С тоской покинула она армию.
«Неужели меня домой отправят? – думала она. – Что я буду делать дома? Так рано осудить меня на монотонные занятия хозяйством? Надобно сказать всему прости – и светлому мечу, и доброму коню… друзьям… весёлой жизни… скачке, рубке, всему конец! Всё затихнет, как не бывало, и одни только незабвенные воспоминания будут сопровождать меня, где бы я ни была. Минутное счастье, слава, опасности!.. Шум!.. Клик!.. Жизнь, кипящая деятельностью!.. Прощайте!»
Так печально думала кавалерист-девица, отъезжая из армии в Петербург.
ГЛАВА IV
В Петербурге Надежду Андреевну ожидал отец её, Андрей Васильевич. Свидание его с дочерью после долгой разлуки было трогательно. Отставной ротмистр плакал как ребёнок, обнимая свою дочь.
– Мы с тобой, Надинька, теперь никогда не расстанемся! Ведь так? Ты, моя голубка, поедешь со мною домой? Да как ты переменилась, возмужала!.. Тебя не узнаешь! – говорил он дочери, с восторгом глядя на неё.
– А ты похудел, отец, состарился.
– Плохие дела хоть кого состарят!
– Разве твои дела так плохи? – спросила у отца кавалерист-девица.
– На что хуже, Надинька! Совсем расстроился… Ещё при матери был хоть порядок в дому, а как она умерла – и пошло: дети малые, хозяйство вести некому. Ты, Надинька, заменишь мать, на тебя все надежды.
– Нет, отец, на меня не рассчитывай.
– Как?! Что ты сказала? – меняясь в лице, спросил Андрей Васильевич.
– Хоть мне и больно сказать тебе, но домой, на Каму, я не поеду.
– Как не поедешь?
– Я буду просить государя, чтобы он разрешил мне остаться при армии.

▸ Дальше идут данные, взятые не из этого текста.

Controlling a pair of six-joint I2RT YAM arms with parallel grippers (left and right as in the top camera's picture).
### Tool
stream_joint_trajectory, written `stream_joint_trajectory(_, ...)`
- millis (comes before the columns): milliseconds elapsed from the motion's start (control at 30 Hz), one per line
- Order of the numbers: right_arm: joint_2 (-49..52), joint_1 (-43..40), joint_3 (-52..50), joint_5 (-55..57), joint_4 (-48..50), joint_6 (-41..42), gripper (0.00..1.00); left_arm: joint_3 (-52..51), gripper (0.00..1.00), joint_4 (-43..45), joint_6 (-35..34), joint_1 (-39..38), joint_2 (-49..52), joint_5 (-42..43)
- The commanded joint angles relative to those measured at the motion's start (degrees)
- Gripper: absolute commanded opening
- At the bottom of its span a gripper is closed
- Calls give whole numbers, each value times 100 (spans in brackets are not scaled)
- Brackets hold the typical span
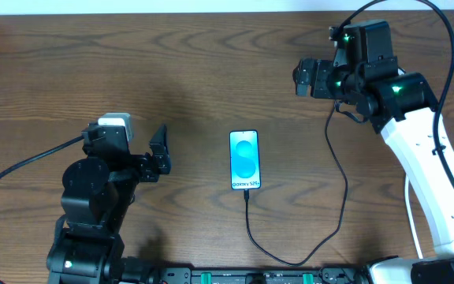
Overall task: Plug charger to phone and switch on socket
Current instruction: 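Move the right gripper up to the white power strip's switch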
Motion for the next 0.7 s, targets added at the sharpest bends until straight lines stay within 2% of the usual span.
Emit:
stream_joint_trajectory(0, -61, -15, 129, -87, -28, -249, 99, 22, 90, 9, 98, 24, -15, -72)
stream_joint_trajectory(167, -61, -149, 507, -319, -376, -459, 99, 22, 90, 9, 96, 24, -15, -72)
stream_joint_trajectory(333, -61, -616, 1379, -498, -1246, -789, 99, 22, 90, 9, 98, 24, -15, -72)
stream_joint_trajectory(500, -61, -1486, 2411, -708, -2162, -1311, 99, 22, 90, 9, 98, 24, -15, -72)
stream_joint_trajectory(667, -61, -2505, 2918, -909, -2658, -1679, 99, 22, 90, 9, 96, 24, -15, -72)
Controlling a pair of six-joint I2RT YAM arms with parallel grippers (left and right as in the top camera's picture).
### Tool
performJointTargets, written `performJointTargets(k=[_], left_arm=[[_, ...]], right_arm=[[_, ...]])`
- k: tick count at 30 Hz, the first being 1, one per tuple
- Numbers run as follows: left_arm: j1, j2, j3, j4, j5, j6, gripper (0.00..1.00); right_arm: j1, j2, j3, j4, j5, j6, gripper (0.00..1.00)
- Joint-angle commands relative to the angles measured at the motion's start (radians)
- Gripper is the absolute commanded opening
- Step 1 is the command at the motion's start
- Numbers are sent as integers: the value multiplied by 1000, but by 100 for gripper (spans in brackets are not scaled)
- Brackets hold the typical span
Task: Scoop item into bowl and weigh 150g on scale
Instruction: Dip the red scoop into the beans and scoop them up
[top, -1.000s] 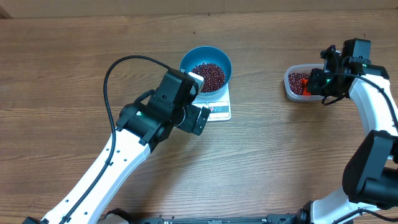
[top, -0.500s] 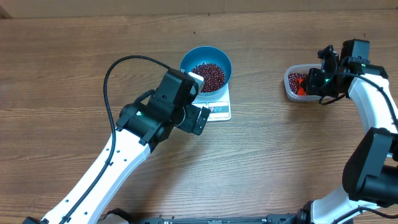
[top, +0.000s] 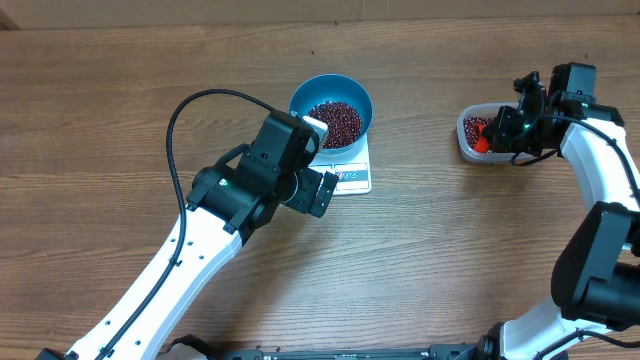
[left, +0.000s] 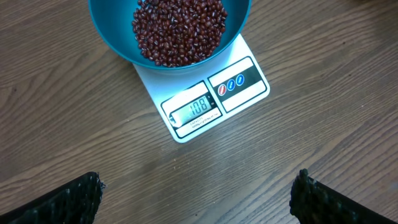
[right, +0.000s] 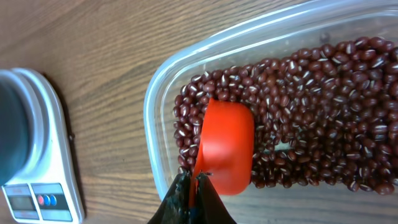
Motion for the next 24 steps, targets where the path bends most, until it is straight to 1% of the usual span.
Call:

– Что ты, Надя! А зачем же мы хлопотали? Ведь я нарочно в Петербург приехал… прошение подавал…
– Я сама не знаю, зачем ты это сделал.
– Как зачем? Чтобы вернуть тебя. Не забывай, что у тебя есть муж.
– Я забыла про него, навсегда забыла…
– Ах, Надинька, Надинька! Подумай, что ты говоришь, – с лёгким упрёком проговорил Андрей Васильевич.
– Вы насильно выдали меня за Чернова. Я никогда не любила его.